### Required work
Only the lines from the top of the data through the one with "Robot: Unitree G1" are to be written out, each exactly as it stands.

### Data
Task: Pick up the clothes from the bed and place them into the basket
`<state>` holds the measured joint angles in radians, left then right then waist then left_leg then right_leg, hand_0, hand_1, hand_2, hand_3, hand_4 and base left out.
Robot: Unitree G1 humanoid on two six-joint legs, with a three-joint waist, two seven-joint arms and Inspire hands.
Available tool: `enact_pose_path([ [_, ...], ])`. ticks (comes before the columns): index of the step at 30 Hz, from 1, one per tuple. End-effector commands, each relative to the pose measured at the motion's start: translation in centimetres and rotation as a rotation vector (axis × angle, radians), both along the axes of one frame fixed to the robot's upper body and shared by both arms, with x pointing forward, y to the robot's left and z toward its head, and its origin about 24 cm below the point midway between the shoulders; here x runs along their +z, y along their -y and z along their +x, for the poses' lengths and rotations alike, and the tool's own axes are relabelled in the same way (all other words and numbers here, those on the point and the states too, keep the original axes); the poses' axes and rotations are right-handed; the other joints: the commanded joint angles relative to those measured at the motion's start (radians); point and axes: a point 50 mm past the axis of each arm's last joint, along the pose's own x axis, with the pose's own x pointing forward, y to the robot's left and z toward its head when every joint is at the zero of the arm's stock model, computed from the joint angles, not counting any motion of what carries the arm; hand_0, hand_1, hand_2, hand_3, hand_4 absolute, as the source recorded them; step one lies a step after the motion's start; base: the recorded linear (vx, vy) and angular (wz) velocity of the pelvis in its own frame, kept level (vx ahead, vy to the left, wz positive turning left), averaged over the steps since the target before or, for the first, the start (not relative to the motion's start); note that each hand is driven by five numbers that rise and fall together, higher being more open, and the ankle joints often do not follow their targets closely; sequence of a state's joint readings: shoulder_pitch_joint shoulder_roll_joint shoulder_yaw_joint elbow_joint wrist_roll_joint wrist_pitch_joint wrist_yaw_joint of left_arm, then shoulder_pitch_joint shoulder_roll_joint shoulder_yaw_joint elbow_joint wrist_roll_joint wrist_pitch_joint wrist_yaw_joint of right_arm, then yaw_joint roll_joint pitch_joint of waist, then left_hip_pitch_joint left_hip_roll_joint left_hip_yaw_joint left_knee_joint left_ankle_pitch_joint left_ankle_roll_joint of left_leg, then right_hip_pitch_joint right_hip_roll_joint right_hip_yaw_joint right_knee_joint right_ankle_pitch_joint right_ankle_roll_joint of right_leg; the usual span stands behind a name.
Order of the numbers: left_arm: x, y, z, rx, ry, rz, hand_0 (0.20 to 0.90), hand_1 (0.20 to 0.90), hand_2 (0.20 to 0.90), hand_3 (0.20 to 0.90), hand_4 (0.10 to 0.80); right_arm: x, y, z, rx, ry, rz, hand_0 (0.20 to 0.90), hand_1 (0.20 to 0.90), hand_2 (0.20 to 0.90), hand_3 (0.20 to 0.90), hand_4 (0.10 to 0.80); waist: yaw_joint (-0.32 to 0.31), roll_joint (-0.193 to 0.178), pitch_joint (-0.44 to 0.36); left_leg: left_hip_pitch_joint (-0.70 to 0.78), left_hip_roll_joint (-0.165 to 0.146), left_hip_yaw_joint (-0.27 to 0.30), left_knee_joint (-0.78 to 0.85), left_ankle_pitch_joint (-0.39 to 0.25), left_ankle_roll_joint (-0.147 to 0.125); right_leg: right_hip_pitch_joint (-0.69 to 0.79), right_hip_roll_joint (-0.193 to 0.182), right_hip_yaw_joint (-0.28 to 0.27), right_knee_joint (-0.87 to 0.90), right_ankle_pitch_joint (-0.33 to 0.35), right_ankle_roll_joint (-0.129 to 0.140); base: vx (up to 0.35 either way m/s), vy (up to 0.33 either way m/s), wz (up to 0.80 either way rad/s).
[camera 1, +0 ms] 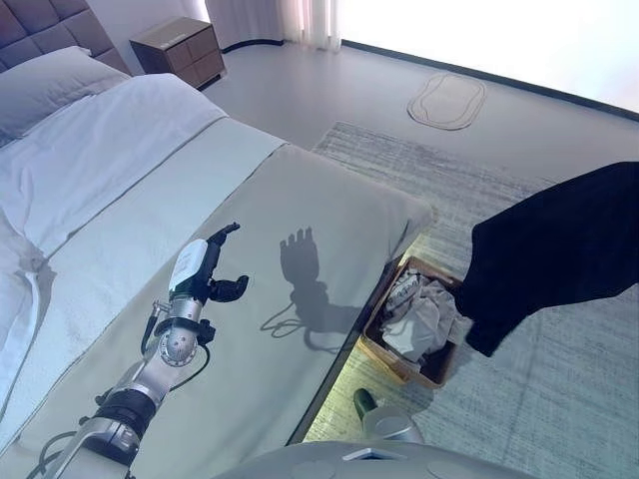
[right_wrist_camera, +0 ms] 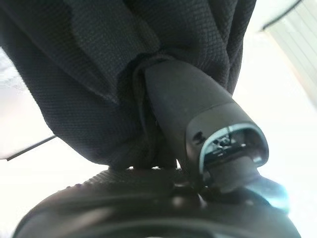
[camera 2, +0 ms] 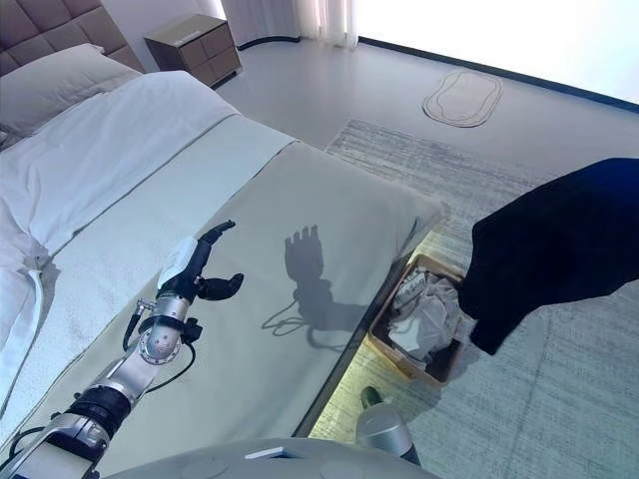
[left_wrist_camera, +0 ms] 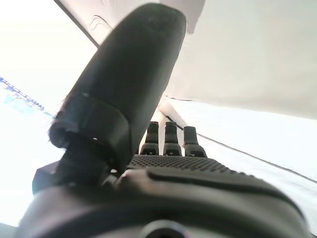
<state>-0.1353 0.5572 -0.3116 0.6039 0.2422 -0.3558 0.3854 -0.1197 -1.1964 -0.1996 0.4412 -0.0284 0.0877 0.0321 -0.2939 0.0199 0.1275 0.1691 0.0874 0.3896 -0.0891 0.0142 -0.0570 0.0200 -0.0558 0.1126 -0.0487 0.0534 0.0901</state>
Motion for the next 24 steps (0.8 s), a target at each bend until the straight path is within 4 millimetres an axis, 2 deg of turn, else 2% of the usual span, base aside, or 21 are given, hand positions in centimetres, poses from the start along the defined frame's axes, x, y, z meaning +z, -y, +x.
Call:
enact_pose_path([
  [1,3.0,-0.7,1.7,-0.037,0.139,0.042,0.900,0.900,0.900,0.900,0.800,4.6,-0.1,0.8,0.023,0.198,-0.077,0.300,0.300,0.300,0.200,0.100,0.038,-0.052,-0.115,-0.032,-0.017,-0.060,0.100,-0.119,0.048,-0.060,0.040,-0.033,0.104,-0.029,0.008,0.000,0.000,0.00],
  [9,3.2,-0.4,2.1,-0.052,0.131,0.035,0.900,0.900,0.900,0.900,0.800,1.5,-0.2,1.5,0.043,0.103,-0.017,0.300,0.300,0.300,0.200,0.100,0.036,-0.038,-0.103,-0.039,-0.018,-0.054,0.108,-0.121,0.050,-0.069,0.037,-0.035,0.109,-0.026,0.010,0.000,0.000,0.00],
  [15,3.6,-0.1,2.3,-0.060,0.144,0.028,0.900,0.900,0.900,0.900,0.800,-1.6,-0.6,1.7,0.063,0.022,0.047,0.300,0.300,0.300,0.200,0.100,0.044,-0.028,-0.094,-0.045,-0.021,-0.055,0.105,-0.118,0.051,-0.072,0.032,-0.046,0.106,-0.023,0.012,-0.037,-0.019,0.00],
  [24,4.1,0.1,2.7,-0.068,0.153,0.027,0.900,0.900,0.900,0.900,0.800,-4.0,-1.6,3.1,0.089,-0.045,0.102,0.300,0.300,0.300,0.200,0.100,0.069,-0.016,-0.088,-0.044,-0.025,-0.066,0.085,-0.106,0.049,-0.065,0.023,-0.074,0.092,-0.019,0.014,-0.006,-0.003,0.02],
])
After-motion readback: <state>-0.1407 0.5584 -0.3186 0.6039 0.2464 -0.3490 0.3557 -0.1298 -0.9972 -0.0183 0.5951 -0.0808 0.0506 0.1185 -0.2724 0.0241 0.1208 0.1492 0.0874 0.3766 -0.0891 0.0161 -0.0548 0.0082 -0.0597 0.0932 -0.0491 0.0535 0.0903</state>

### Output below
Task: Pick up the clothes from the bed and place them into the basket
`<state>` holds the measured joint angles in radians, left then right then waist then left_leg then right_leg, hand_0, hand_1, hand_2, hand_3, hand_4 and base left out.
Robot: Unitree G1 humanoid on two six-joint legs, with a three-joint waist, two seven-joint arms and Inspire hands.

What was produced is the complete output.